The ability to listen and to understand people, to see through them at full depth and to act accordingly - is the unique key advantage of Putin’s nation-state, which levels with the people and proceeds in the same direction as them.  Therefore, it would not face an overload and destruction from countercurrents of history.   It’s going to be efficient and enduring.

In this new system, all institutions are subordinated to the main objective of trusted communications and interactions between the supreme ruler and the citizenry.  The various branches of power are linked in to the personality of the leader.  Jointly or severally they have no value, it is derived from their capacity to link in with the leader. Additionally, an informal communications system is in operation, bypassing the official channels and the elites.   Should incompetence, backwardness or corruption cause interference in the communications with the people, vigorous measures are taken to restore clarity.

The multi-level government institutions borrowed from the West are there mostly for appearances’s sake, to look “like everywhere else,” so that that Russia’s neighbors would not be irked or frightened by cultural differences.
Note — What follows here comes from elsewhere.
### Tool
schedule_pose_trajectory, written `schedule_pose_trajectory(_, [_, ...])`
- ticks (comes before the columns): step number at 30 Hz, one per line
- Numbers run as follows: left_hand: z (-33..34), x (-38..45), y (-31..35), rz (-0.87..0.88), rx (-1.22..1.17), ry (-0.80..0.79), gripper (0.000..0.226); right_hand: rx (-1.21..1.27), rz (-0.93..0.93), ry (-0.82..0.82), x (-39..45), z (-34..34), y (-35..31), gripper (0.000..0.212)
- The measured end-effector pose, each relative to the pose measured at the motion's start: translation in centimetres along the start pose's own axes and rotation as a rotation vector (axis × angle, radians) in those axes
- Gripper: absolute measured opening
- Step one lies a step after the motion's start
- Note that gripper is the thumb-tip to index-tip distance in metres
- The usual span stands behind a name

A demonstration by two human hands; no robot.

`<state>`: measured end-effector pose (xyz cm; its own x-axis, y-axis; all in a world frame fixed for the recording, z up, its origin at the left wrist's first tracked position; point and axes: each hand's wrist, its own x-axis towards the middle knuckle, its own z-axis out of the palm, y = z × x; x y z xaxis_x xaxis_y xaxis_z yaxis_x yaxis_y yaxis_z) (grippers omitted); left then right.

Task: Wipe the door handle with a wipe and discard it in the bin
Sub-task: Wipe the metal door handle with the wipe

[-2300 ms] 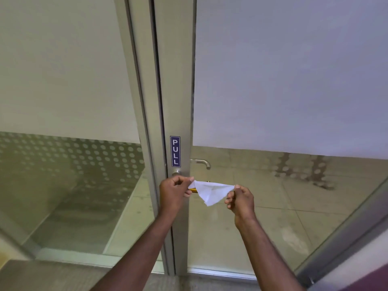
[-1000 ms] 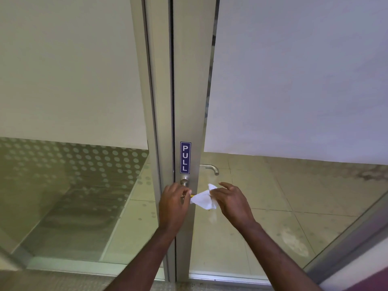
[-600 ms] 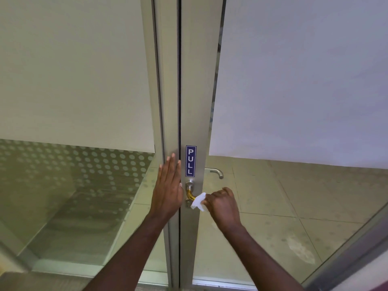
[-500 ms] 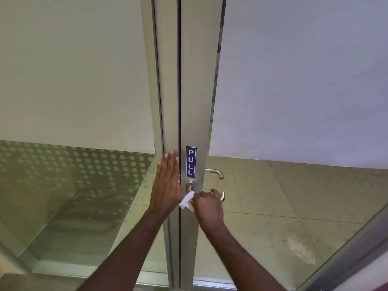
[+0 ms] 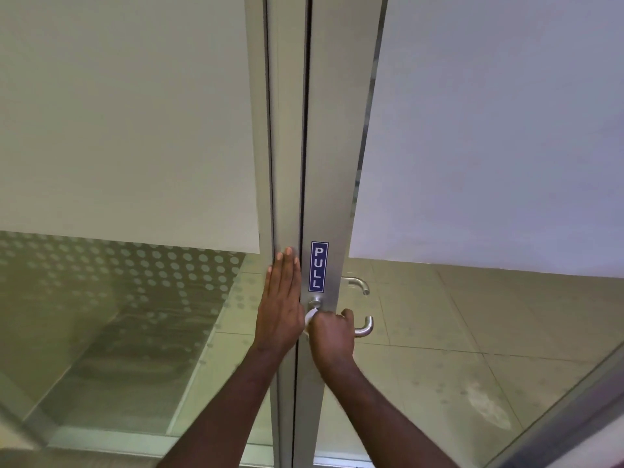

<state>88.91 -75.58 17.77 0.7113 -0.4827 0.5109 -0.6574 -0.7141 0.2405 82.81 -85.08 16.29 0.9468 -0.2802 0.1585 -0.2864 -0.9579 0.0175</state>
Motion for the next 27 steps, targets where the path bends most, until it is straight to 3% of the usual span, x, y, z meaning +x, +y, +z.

These institutions are like a dress uniform to greet strangers; everyone knows that you don’t wear that at home,.

Essentially, the public trusts only their number one person. Whether it’s a matter of pride for people who have never been subdued or it’s a desire to take a shortcut to the truth, or something else, it is hard to tell. But that’s how it is and it’s not a new phenomenon.  What’s new is that the government chooses not to ignore it, but to reckon with it prior to initiating its undertakings.

It would be an oversimplification to categorize it as a manifestation of "faith in the good tsar." The deep populace is not all that naive to list “goodness” among tsar-worthy qualities.   It would prefer the ruler endowed with God-like qualities per Albert Einstein -- "sophisticated, but not malicious."

The modern model of the Russian nation-state begins with trust and it’s held together by trust. It is how it’s fundamentally different from the Western mode of promoting mistrust and criticism.  Trust is the source of its strength.

Our new nation-state will have a long and glorious history throughout the new era.  It will not break.  It will act on its own; it will take and retain prized positions in the major league of geopolitical struggle.  Sooner or later, all those who demand “behavior change" from Russia will have to reckon with it.  After all, it only seems that they have a choice.